Only lines with the word "Please" belong in the answer; copy them from the records below.

Records from a data source:
------------

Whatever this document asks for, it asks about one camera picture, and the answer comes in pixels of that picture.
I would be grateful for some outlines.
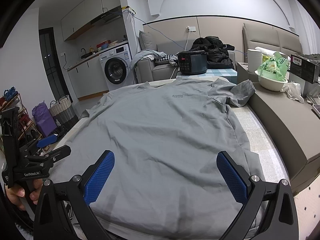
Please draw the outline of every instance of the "power socket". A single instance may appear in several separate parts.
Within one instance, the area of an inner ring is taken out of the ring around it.
[[[195,26],[188,26],[187,28],[187,32],[195,32],[196,31],[196,27]]]

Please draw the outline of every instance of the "blue gripper pad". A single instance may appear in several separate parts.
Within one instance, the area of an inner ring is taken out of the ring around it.
[[[222,152],[217,155],[217,167],[235,200],[245,204],[247,202],[247,187]]]
[[[86,202],[87,206],[97,200],[114,165],[115,155],[110,151],[94,171],[87,184],[84,186],[84,201]]]
[[[42,140],[38,141],[37,147],[43,148],[46,147],[49,144],[55,143],[57,141],[57,136],[55,134],[50,135],[46,138],[43,138]]]

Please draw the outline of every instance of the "smartphone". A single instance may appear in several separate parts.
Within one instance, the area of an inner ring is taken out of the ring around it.
[[[320,117],[320,105],[312,105],[312,109],[316,112],[316,114]]]

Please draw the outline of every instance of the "plaid tablecloth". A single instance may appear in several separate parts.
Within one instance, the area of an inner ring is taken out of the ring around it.
[[[183,77],[224,77],[228,79],[231,83],[236,84],[237,83],[237,72],[234,69],[208,69],[206,73],[200,74],[200,75],[182,75],[181,72],[177,73],[177,76],[183,76]]]

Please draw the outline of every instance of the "t-shirt sleeve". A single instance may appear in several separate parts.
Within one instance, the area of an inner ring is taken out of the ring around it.
[[[236,85],[221,79],[212,82],[208,96],[221,104],[234,106],[244,106],[249,98],[254,94],[255,88],[250,80],[246,80]]]

------------

→ Your response:
Please draw the outline of every instance of the "power socket". A single instance may appear in several separate parts.
Please draw the outline of every instance of the "blue gripper pad". A single instance may appear in several separate parts.
Please draw the outline of every instance of the "smartphone". A single instance may appear in several separate parts.
Please draw the outline of every instance of the "plaid tablecloth". A single instance may appear in several separate parts.
Please draw the outline of every instance of the "t-shirt sleeve". A single instance may appear in several separate parts.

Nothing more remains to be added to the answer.